[RFC][PATCH 1/2] Add a super operation for writeback
From: Daniel Phillips
Date: Sun Jun 01 2014 - 17:41:32 EST
Hi,
This is the first of four core changes we would like for Tux3. We
start with a hard one and suggest a simple solution.
The first patch in this series adds a new super operation to write
back multiple inodes in a single call. The second patch applies to
our linux-tux3 repository at git.kernel.org to demonstrate how this
interface is used, and removes about 450 lines of workaround code.

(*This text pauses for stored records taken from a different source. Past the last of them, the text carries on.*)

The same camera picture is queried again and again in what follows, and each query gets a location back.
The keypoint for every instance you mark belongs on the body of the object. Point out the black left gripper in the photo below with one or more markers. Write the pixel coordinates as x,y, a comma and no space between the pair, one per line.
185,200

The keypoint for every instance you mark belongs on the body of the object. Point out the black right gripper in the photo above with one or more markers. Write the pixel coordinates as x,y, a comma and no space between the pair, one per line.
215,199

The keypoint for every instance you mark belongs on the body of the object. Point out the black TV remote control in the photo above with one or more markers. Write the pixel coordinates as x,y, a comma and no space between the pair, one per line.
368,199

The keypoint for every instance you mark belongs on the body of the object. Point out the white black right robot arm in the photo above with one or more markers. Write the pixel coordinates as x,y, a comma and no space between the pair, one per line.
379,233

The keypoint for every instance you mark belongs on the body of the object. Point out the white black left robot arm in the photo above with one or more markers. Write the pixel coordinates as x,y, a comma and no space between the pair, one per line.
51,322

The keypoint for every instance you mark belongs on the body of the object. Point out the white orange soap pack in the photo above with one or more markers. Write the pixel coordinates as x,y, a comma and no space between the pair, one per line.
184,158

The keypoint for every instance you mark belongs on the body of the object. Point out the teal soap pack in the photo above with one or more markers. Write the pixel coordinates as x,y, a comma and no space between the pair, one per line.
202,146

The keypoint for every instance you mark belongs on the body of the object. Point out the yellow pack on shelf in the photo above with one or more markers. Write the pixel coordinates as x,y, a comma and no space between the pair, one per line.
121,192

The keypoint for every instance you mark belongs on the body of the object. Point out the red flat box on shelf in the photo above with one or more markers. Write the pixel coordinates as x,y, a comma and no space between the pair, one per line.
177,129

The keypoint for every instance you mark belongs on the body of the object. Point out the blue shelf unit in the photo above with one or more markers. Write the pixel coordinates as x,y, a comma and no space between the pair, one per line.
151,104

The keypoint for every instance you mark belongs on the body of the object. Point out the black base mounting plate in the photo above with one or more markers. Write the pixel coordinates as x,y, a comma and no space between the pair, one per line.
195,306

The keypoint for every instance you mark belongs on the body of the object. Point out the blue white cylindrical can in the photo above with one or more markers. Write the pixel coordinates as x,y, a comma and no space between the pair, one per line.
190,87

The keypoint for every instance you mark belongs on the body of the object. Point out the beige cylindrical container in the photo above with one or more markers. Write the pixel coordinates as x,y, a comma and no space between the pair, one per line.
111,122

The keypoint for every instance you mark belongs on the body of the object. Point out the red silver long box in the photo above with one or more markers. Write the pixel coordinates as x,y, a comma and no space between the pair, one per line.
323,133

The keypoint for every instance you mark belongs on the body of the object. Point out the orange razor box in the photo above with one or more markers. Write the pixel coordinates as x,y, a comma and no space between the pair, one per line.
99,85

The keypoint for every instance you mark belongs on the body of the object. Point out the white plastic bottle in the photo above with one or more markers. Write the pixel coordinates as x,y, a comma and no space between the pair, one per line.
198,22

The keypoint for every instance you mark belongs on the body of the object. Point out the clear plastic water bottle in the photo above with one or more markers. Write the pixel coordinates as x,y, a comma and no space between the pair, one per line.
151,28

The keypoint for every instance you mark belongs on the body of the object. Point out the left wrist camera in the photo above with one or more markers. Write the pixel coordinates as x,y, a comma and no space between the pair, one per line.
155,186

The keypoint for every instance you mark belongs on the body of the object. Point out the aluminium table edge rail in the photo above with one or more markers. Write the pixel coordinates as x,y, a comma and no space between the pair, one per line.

Traditionally, core kernel tells each mounted filesystems which
dirty pages of which inodes should be flushed to disk, but
unfortunately, is blissfully ignorant of filesystem-specific
ordering constraints. This scheme was really invented for Ext2 and
has not evolved much recently. Tux3, with its strong ordering and
optimized delta commit, cannot tolerate random flushing and
therefore takes responsibility for flush ordering itself. On the
other hand, Tux3 has no good way to know when is the right time to
flush, but core is good at that. This proposed API harmonizes those
two competencies so that Tux3 and core each take care of what they
are good at, and not more.
The API extension consists of a new writeback hook and two helpers
to be uses within the hook. The hook sits about halfway down the
fs-writeback stack, just after core has determined that some dirty
inodes should be flushed to disk and just before it starts thinking
about which inodes those should be. At that point, core calls Tux3
instead of continuing on down the usual do_writepages path. Tux3
responds by staging a new delta commit, using the new helpers to
tell core which inodes were flushed versus being left dirty in
cache. This is pretty much the same behavior as the traditional
writeout path, but less convoluted, probably more efficient, and
certainly easier to analyze.
The new writeback hook looks like:
progress = sb->s_op->writeback(sb, &writeback_control, &nr_pages);
This should be self-explanatory: nr_pages and progress have the
semantics of existing usage in fs-writeback; writeback_control is
ignored by Tux3, but that is only because Tux3 always flushes
everything and does not require hints for now. We can safely assume
that &wbc or equivalent is wanted here. An obvious wart is the
overlap between "progress" and "nr_pages", but fs-writeback thinks
that way, so it would not make much sense to improve one without
improving the other.
Tux3 necessarily keeps its own dirty inode list, which is an area
of overlap with fs-writeback. In a perfect world, there would be
just one dirty inode list per superblock, on which both fs-writeback
and Tux3 would operate. That would be a deeper core change than
seems appropriate right now.
Potential races are a big issue with this API, which is no surprise.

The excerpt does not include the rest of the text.